La Cour suprême confirme donc les jugements rendus en novembre 2004 et en cour d'appel ensuite, qui condamnaient Jeremy Jaynes à neuf ans de prison pour avoir violé la Virginia's Anti-Spam Act, première loi du genre aux États-Unis introduite en 2003.
«C'est une victoire historique dans la lutte contre le crime en ligne», a affirmé le procureur général de Virginie Bob McDonnell. Selon lui, les pourriels ne font pas que remplir les boîtes de réceptions des logiciels de courriels, mais nuisent également à la productivité, frustrent les citoyens et «menacent la révolution en ligne qui est si importante à la prospérité économique de la Virginie».
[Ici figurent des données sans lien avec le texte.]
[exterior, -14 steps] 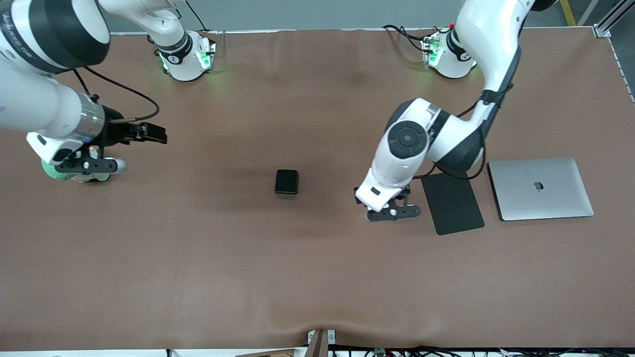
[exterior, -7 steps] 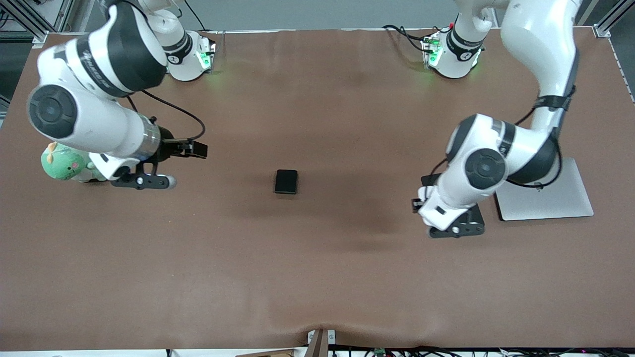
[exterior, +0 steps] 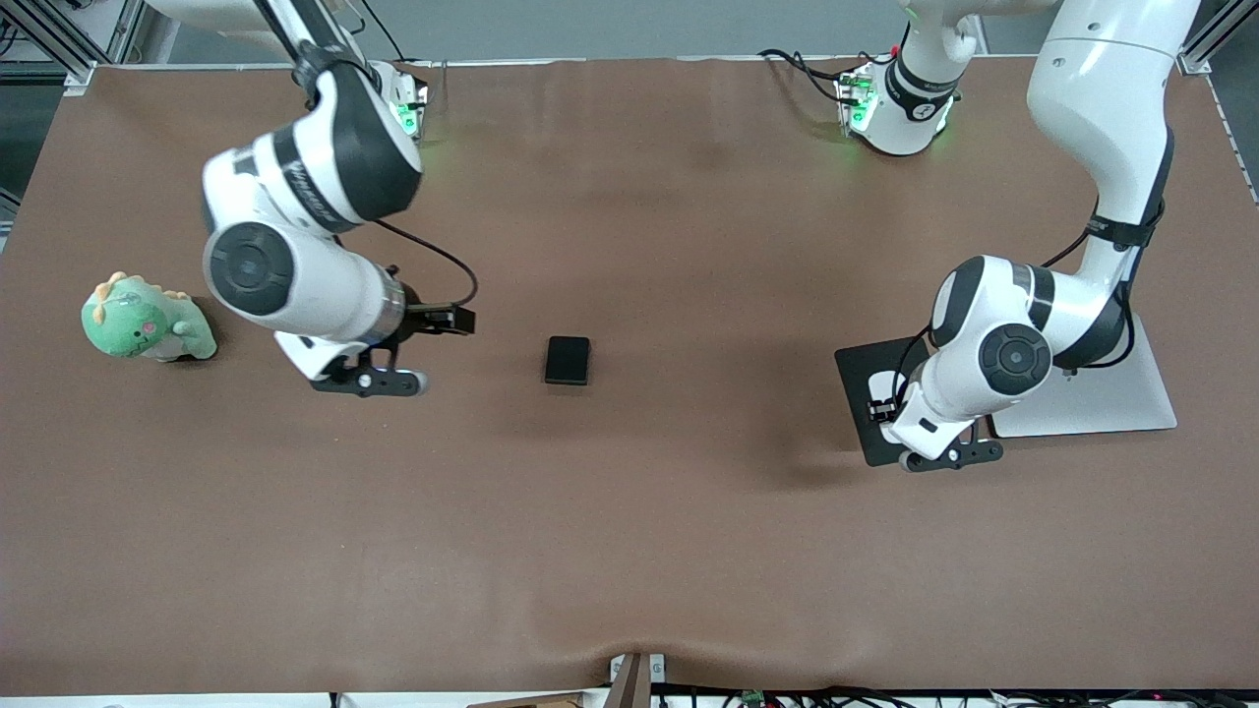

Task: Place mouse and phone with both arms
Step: 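Carry the mouse to the pad while the right gripper reaches the phone, then lower the mouse onto the pad while the right gripper grasps the phone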

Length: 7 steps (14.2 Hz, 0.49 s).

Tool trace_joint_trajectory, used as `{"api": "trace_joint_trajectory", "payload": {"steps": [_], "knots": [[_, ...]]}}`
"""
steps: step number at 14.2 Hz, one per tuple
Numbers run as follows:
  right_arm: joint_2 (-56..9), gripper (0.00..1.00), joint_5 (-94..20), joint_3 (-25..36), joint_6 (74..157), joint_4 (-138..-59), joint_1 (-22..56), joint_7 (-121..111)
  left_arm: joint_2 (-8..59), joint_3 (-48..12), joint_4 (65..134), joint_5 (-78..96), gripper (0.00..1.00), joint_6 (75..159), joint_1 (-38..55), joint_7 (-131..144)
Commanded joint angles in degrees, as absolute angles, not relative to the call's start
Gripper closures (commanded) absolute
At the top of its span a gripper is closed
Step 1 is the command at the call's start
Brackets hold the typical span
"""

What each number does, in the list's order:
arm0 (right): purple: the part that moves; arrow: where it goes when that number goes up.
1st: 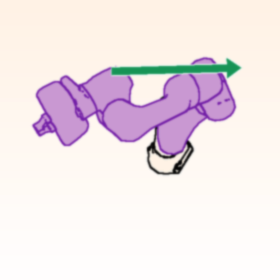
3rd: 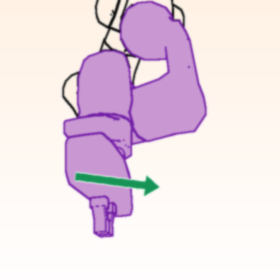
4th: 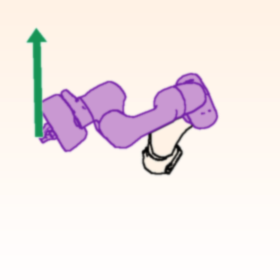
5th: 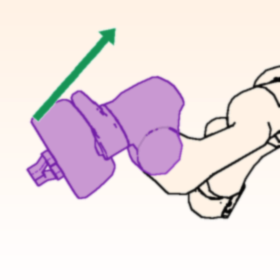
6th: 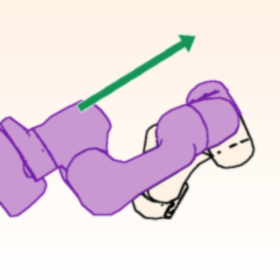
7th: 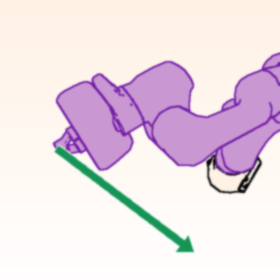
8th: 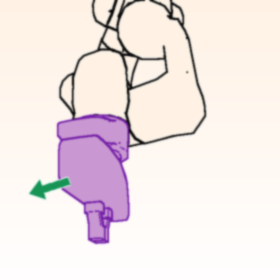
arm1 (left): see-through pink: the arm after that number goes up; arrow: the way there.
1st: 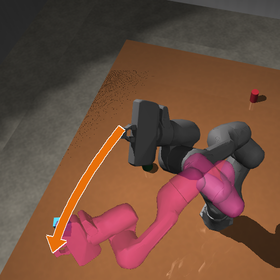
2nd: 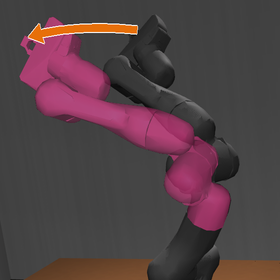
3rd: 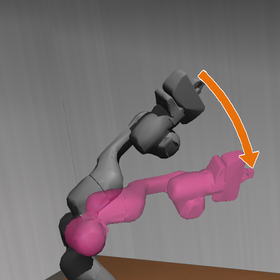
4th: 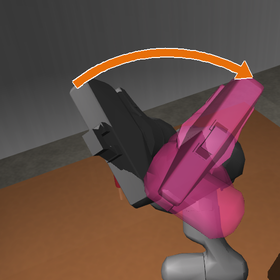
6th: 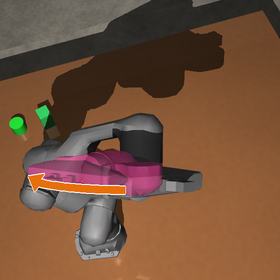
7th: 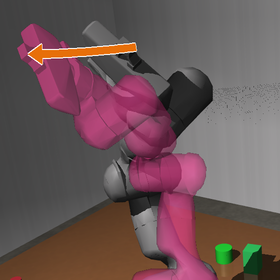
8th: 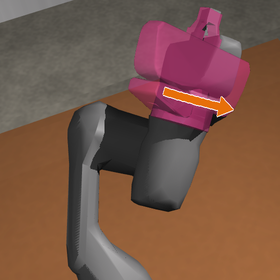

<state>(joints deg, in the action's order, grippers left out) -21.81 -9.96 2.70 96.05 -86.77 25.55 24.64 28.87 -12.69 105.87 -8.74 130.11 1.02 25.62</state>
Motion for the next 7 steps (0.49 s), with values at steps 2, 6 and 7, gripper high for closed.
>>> {"api": "trace_joint_trajectory", "payload": {"steps": [2, 6, 7], "knots": [[-23.2, 0.00, -10.5, 3.2, 103.9, -91.2, 27.5, 25.7, 26.5, -13.4, 115.8, -10.0, 0.94, 141.1, -2.4, 25.2], [-24.9, 0.00, -10.5, 3.2, 113.0, -96.1, 29.5, 25.8, 27.2, -13.4, 116.7, -10.0, 0.93, 142.1, -3.0, 23.5], [-26.1, 0.00, -10.5, 3.2, 114.3, -96.2, 30.4, 25.8, 27.8, -13.4, 116.6, -10.0, 0.93, 142.2, -3.6, 22.7]]}}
Le jugement contre Jeremy Jaynes a été adopté à 4 voix contre 3. Selon la juge dissidente Elizabeth Lacy, la loi antipourriel est «inconstitutionnellement trop large puisqu'elle interdit l'envoi anonyme de n'importe quel courriel en vrac, même ceux contenant des opinions politiques, religieuses, ou d'autres formes d'expressions protégées par le Premier amendement de la Constitution américaine».